• What is being asked:
Go through the lines of the material and tally those with the string "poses"; reply with the number alone.

**** Recorded data ****

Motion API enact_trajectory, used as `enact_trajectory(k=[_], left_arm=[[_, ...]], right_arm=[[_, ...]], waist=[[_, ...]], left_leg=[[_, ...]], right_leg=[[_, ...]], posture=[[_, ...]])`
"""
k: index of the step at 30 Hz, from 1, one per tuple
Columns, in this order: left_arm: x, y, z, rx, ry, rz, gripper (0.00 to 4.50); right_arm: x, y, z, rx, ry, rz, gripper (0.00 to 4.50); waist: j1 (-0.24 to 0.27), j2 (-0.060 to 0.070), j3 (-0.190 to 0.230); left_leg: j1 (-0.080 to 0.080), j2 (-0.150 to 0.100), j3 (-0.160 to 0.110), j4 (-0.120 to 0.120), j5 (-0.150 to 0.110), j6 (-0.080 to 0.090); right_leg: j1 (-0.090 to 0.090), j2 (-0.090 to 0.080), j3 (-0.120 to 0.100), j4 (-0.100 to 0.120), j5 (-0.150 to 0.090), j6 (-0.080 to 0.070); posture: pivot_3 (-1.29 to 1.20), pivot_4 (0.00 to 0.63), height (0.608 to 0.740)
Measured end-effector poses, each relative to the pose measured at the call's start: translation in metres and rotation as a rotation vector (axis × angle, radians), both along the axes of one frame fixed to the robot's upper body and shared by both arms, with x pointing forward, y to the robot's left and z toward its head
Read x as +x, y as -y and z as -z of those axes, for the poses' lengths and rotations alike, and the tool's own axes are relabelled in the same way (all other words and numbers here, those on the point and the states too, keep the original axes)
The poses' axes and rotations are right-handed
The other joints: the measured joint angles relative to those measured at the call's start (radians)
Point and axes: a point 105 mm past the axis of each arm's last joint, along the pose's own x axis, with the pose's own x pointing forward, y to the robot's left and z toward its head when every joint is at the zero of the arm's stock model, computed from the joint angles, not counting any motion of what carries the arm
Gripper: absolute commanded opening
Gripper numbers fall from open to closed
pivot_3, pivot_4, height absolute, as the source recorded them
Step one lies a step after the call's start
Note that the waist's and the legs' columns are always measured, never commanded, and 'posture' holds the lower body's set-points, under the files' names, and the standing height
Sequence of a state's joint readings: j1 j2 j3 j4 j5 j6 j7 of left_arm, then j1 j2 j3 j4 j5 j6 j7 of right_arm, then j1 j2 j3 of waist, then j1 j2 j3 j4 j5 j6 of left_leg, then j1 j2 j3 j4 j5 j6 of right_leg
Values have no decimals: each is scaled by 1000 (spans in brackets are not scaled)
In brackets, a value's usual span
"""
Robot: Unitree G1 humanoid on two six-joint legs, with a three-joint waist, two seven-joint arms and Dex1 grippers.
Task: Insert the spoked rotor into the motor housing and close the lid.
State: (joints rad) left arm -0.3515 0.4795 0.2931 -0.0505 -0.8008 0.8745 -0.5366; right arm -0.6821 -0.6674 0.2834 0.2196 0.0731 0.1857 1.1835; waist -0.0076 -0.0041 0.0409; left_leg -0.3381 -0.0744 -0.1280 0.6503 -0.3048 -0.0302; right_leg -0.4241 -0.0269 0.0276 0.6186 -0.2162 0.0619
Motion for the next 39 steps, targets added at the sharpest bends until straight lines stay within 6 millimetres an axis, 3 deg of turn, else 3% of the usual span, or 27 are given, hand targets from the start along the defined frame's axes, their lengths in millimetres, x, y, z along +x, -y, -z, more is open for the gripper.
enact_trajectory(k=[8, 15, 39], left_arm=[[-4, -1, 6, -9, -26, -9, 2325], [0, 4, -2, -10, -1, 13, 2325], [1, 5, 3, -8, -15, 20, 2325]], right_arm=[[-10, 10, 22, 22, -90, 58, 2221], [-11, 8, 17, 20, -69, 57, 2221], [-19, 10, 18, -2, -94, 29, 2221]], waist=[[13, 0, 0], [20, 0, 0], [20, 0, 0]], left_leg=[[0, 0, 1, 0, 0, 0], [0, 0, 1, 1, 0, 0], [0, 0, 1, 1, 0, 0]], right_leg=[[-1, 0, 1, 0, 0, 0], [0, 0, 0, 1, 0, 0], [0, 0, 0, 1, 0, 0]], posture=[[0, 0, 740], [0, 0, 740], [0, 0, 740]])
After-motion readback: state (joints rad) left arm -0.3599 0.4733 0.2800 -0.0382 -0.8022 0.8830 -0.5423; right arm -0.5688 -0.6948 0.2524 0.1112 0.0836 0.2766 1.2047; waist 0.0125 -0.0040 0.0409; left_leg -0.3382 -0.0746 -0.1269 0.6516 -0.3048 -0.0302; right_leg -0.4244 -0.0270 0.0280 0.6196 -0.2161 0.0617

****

• Completed exercise:
3